If there is one thing Xbox racers lack, it is truly realistic physics. The physics model in ToCA is what will immediately separate the fans from the foes within a few minutes of play. That’s how touch to stomach this game can be for some players. These cars are almost as hard to handle as their real-life counterparts; or, to put it in layman’s terms, Burnout types need not apply. Every car reacts here just as they should, so a lot of mistakes can be made. While many racing games have players simply learning the basics of vehicle handling and then learning the tracks as the focus of the game, ToCA has the added layer of learning the nuances of every single one of the game’s 35 cars on top of mastering a grand total of 48 tracks. Racing fans used to the smooth control of Daytona and Project Gotham might even write off ToCA as a broken game because of the unforgiving nature of its handling – that’s a testament to just how different the Race Driver series plays in comparison to just about everything else out there!
The level of realism extends beyond even that of vehicular handling, of course. Unlike many of those supposed driving simulators (Gran Turismo 1-3), ToCA braings more reality to the realism with true-to-life crash damage. We aren’t just talking about a simple San Francisco Rush-esque damage system, where a certain amount of crashing knocks you out of the race for a few seconds. ToCA is about truly devastating damage, the kind that makes your engine sputter for a moment and die out, or misalign your steering. No longer will competitive races be filled with the thoughtless ramming and bumping found in other games. ToCA forces players to think out every move, because unlike many racing games, each second of gameplay could easily be the last.
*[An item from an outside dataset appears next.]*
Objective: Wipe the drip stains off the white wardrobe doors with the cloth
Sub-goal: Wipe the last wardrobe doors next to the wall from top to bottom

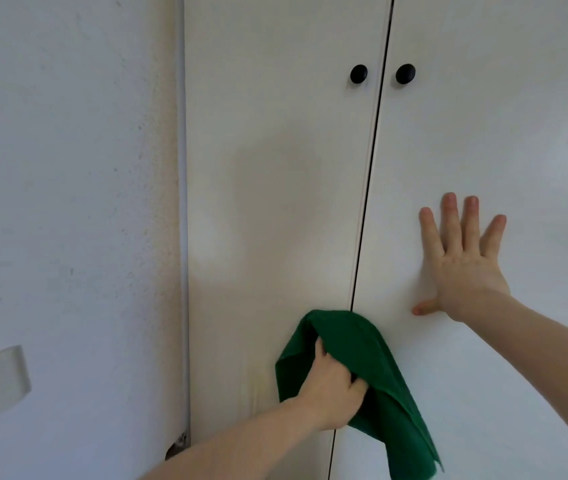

ToCA’s graphics engine is its weakest feature. Muddy, ugly textures are plastered onto poorly modeled objects throughout the game. While this is only fully noticeable when being very close to one of the offending areas at a slower speed, even from a distance it is clear that ToCA is not a very pretty game. Two-dimensional trees that belong on the PSOne are all over the place, further adding to the ugliness of the game. It’s an improvement over the original Pro Race Driver, but it is still not at the preferred level of quality. Thankfully, no graphical issues hinder the gameplay directly. The new engine is fully capable of running at 60 frames per second. Since high, smooth framerates are a must for good racing gameplay, I am extremely happy that the developer focused on this aspect.
ToCA makes up for its graphical misgivings by presenting a game filled with awesome sound. Every noise is spot on, from the violent hum of a flagging engine to the dissatisfying crunch of a head-on collision. Codemasters put a great effort towards realism with this release, and the sound is a major feature of that effort. Next time, let’s see if they can’t come up with graphics to impress, too!
ToCA Race Driver 2 is the simulation racer to get. The original game was a great release to its credit, but ToCA is better in every way. The awkward role-playing has been removed, and better graphics, more cars and tracks, better sound, and 12 player online races through Xbox Live have been added. 35 cars might not sound like a lot to Gran Turisimo fans, but with the extreme attention to realism giving to each car, it takes a long time to master the intricacies of every vehicle, so don’t sit with the simple number of cars; ToCA is a different kind of racer. And if you’re unsure about whether or not to pick this game up, keep in mind that the new copies of the game are packaged with a free full version of Colin McRae 04, so even if ToCA isn’t for you, you still get two games out of the deal. Since this package is priced at near-budget levels, you can’t go wrong. This is the best simulation racer on any console out there.